Brief: Only the lines from the one with "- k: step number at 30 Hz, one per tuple" to the end of the data below should be given again, exactly as written.

____

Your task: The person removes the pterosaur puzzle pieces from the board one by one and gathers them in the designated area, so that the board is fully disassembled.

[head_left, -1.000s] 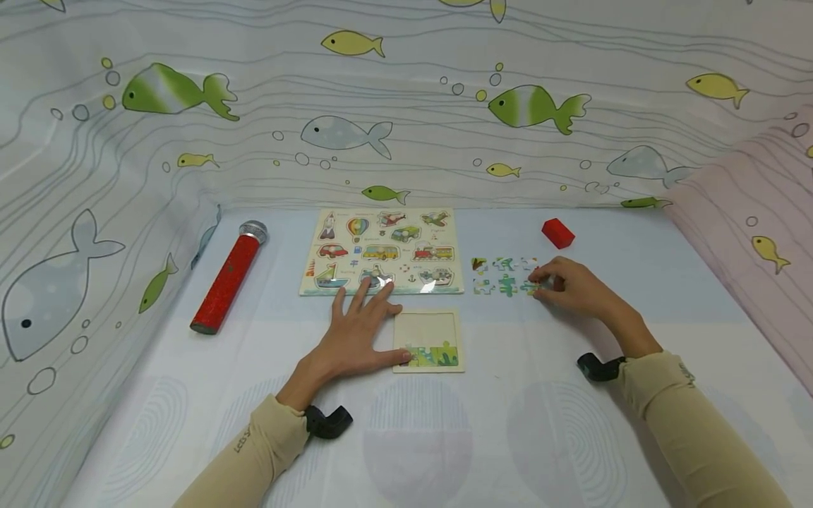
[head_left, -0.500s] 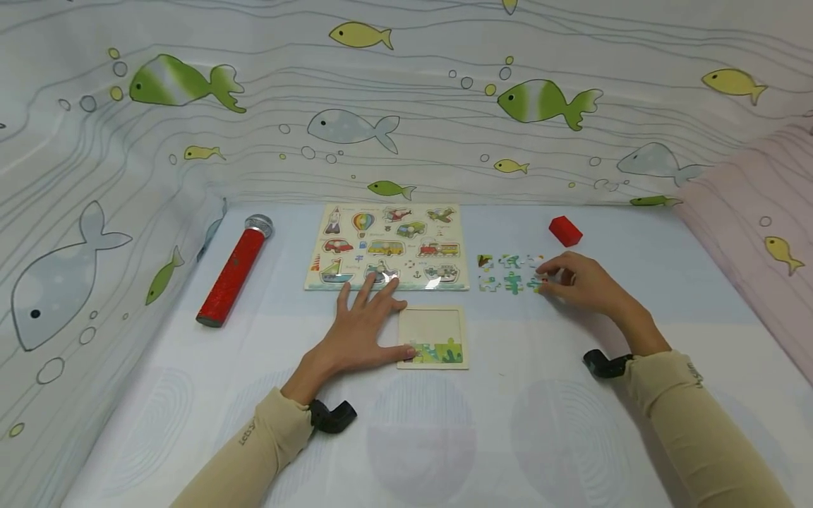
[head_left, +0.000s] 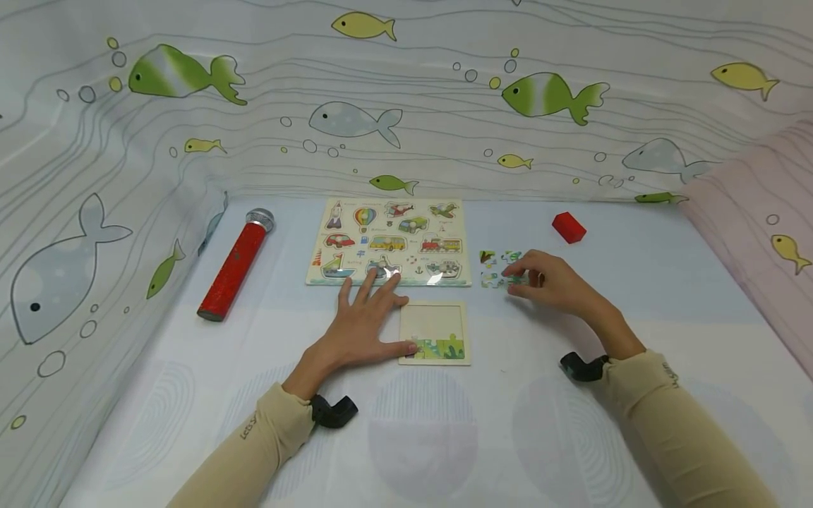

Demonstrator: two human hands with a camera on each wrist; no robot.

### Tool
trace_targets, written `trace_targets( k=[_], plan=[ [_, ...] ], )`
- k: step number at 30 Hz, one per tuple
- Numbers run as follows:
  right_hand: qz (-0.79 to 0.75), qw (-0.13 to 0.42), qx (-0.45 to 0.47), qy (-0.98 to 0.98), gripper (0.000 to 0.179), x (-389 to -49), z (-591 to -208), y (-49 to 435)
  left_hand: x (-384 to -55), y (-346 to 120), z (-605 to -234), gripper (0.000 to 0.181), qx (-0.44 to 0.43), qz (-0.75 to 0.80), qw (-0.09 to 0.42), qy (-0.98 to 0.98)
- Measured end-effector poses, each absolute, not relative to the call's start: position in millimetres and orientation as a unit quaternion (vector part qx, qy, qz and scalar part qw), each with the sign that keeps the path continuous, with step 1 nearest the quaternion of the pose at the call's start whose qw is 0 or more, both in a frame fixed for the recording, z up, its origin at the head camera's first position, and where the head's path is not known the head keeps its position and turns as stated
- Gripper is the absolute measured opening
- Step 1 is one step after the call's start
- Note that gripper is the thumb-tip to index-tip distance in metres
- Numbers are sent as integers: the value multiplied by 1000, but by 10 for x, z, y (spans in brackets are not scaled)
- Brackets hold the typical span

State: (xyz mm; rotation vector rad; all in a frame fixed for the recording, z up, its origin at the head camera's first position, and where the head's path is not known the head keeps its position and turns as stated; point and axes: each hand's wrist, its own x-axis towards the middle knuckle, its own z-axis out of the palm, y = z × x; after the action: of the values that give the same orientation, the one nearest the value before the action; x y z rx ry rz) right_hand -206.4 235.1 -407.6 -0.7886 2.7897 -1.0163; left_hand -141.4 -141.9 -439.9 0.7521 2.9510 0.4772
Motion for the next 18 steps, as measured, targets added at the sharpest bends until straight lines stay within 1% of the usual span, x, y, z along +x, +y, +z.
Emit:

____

Written answer:
- k: step number at 30 Hz, one per tuple
- Numbers run as follows:
  right_hand: qz (-0.79 to 0.75), qw (-0.13 to 0.42), qx (-0.45 to 0.47), qy (-0.98 to 0.98), gripper (0.000 to 0.179), x (-389 to -49), z (-591 to -208), y (-49 to 435)
  left_hand: x (-384 to -55), y (-346 to 120), z (-605 to -234), gripper (0.000 to 0.181), qx (-0.44 to 0.43), qz (-0.75 to 0.80), qw (-0.09 to 0.42), qy (-0.98 to 0.98)
- Measured end-effector poses, each absolute, not relative to the call's start: position in millimetres and orientation as a unit quaternion (vector part qx, qy, qz and scalar part qw), each with the sign that keeps the path continuous, with step 1 nearest the quaternion of the pose at the call's start whose qw is 0 or more, both in a frame fixed for the recording, z up, its origin at the head camera's first position, and where the head's path is not known the head keeps its position and turns as stated
- Gripper is the absolute measured opening
- Step 1 is one step after the call's start
- Note that gripper is the thumb-tip to index-tip distance in metres
- Numbers are sent as integers: the value multiplied by 1000, but by 10 for x, z, y (spans in brackets are not scaled)
- Brackets hold the typical span

State: (xyz mm; rotation vector rad; all in a frame fixed for the recording, z up, its origin at the head camera's first position, and where the head's path is not known the head keeps its position and turns as stated; point and axes: each hand's wrist, its own x-axis towards the middle knuckle, its own z-axis out of the palm, y = z × x; after the action: of the values that give the same orientation, the one nearest the value before the action; x y z rx ry rz) right_hand -206.4 235.1 -407.6 -0.7886 2.7897 -1.0163; left_hand -141.4 -141.9 -439.9 0.7521 2.9510 0.4772
Motion for the next 18 steps, as measured, targets added at the sharpest bends until straight lines stay within 1% of the usual span, x, y, z along +x, +y, +z.
Emit:

No further output is expected here.